Введение жесткой цензуры в июне – июле 1918 года сократило количество альтернативных прочтений торжеств. Статья в одной из небольшевистских газет, опубликованная до введения цензуры, позволяет представить себе, как могла звучать их публичная критика. Репортаж о массовой демонстрации конца 1917 года описывал это событие как пример официального принуждения и изоляции. На демонстрацию «казенного характера», говорилось в заметке, удалось собрать меньше рабочих и солдат, чем обычно, и меньше рабочих, чем солдат. Заводы отказались участвовать в акции в ответ на призыв Союза защиты Учредительного собрания и вместо этого провели массовые митинги на своей территории. Самым зловещим, заключала статья, было то, что необычный маршрут шествия проходил мимо немецкой делегации[279]
. После введения цензуры в печати остались лишь отдельные косвенные критические замечания подобного рода. Так, в одной из статей отмечалась более ранняя «буржуазная» критика подобных праздников, указывавшая на их «узкоклассовое» содержание и характеризовавшая первомайский парад 1918 года как «военный»[280].Противоположное официальному прочтение октябрьских торжеств, как правило, ограничивалось личными дневниками и частной перепиской. Известный историк Юрий Готье записал в своем дневнике 5 ноября 1918 года, что Москва готовит к революционной годовщине «эмблемы и украшения с кровожадными лозунгами». Увеличение пайка ученый воспринимал лишь как взятку, чтобы задобрить население. 7 ноября он присоединился к толпе на Тверской: «Как всякая русская толпа, она была мрачна и скучна; на боковых улицах было темно и тихо, и даже флагов было немного. Газет нет, нет и известий, даже урезанных и искаженных; одни веселятся, другие скрывают, третьи ждут» [Готье 1997: 193–194]. В опубликованных за рубежом воспоминаниях о своем пребывании в России Джон Поллок, англичанин, занимавшийся оказанием помощи беженцам с начала 1915 до середины 1919 года, описывает торжества как убогие и принудительные. Значительная часть из 30 миллионов рублей, выделенных на юбилейные украшения в Петрограде, по его словам, была распределена по разным карманам: «Никогда еще украшения не были так скупы… Много было старых первомайских знамен, красночерных кричащих загадок, теперь несколько обветшавших. Новые попытки оказались жалки, а ночная иллюминация была недостойна танцев в приморском городке». Никакой гармонии и целеустремленности – только принуждение к участию, отраженное на лицах участников, только равнодушие в глазах наблюдающих:
В первый день торжеств процессии старательно тащились по центральным улицам, не отрывая глаз от земли. Это было жалкое зрелище, представлявшее гораздо меньший интерес, чем то, как их собирали <…> Ночью любопытные толпы деревенской «бедноты» и горожан молча сновали по улицам, не проявляя ни энтузиазма, ни каких-либо эмоций. Ибо что праздновали?.. Праздник, чтобы быть успешным, должен иметь какую-то причину [Pollock 1919: 128–130].

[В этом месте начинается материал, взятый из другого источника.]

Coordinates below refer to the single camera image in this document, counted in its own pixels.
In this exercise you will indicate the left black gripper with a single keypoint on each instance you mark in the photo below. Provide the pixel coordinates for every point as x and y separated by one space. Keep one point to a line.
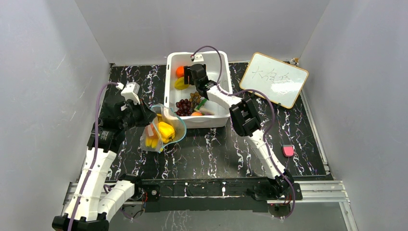
148 115

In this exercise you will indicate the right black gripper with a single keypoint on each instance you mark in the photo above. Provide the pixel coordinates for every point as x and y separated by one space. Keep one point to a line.
187 74

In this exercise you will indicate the small orange pumpkin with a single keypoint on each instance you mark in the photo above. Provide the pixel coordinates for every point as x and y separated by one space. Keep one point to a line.
150 131

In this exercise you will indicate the yellow banana bunch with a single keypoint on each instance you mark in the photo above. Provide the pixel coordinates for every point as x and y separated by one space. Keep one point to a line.
151 142

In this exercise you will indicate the clear zip top bag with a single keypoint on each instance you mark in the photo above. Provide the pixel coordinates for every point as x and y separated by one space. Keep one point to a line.
167 115

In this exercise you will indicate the yellow bell pepper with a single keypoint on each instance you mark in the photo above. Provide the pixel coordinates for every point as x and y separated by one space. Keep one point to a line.
167 132

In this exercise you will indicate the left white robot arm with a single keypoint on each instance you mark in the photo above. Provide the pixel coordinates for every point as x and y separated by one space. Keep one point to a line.
87 211

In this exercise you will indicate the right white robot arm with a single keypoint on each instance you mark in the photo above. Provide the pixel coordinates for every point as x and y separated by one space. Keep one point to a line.
247 124

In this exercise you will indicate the orange tangerine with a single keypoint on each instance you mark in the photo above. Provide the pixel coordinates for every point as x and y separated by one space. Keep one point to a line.
180 72

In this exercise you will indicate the yellow green starfruit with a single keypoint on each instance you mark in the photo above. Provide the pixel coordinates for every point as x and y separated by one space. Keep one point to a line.
180 84

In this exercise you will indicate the white plastic bin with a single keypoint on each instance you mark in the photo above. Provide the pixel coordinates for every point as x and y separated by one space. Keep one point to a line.
216 63

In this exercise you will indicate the brown longan cluster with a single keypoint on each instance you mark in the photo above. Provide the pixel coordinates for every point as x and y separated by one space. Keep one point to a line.
195 99

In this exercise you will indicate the green onion stalk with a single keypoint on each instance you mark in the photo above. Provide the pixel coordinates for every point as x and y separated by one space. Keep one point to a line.
201 104

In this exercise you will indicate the dark red grape bunch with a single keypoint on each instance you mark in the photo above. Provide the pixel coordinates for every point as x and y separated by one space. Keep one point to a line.
184 107

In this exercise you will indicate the orange peach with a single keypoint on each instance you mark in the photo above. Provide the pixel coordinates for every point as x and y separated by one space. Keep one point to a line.
197 113

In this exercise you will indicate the pink eraser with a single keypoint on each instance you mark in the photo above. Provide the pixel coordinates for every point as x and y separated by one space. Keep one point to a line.
288 150

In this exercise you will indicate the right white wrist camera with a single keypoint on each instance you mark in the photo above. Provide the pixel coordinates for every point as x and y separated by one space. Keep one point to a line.
196 58

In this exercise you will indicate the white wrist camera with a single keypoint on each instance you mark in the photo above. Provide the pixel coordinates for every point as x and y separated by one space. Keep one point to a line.
130 92
196 58

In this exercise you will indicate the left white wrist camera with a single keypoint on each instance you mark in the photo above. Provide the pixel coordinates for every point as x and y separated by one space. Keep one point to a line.
130 92

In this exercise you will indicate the small whiteboard wooden frame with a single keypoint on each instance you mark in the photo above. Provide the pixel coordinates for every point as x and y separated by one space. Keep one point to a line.
279 81

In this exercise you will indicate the black front mounting rail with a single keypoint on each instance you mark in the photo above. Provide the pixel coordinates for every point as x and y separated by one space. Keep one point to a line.
202 195

Год спустя более скромные торжества вызвали у Готье еще более глубокое уныние своей безнадежностью и пустотой. В дневниковой записи от 8 ноября 1919 года они стали метафорой его собственной неутешимой тоски из-за положения России:
Так можно определить мое миросозерцание последних дней. Мрак без просвета. Остается ждать, что будет, не строя никаких планов и расчетов. Вчерашние празднества были много скромнее, чем в прошлом году. Никаких выдач обывателям, кроме полфунта белого хлеба детям. Завтраки в школах намного тощее, чем в прошлом году. Все, что было, выдавалось красноармейцам. Манифестаций я не видал, но местами они были жидки, местами на них сгоняли принудительно. Такими средствами набирались толпы манифестантов, которые вместе с войсками составляли в нужных местах достаточное количество людей [Готье 1997: 324].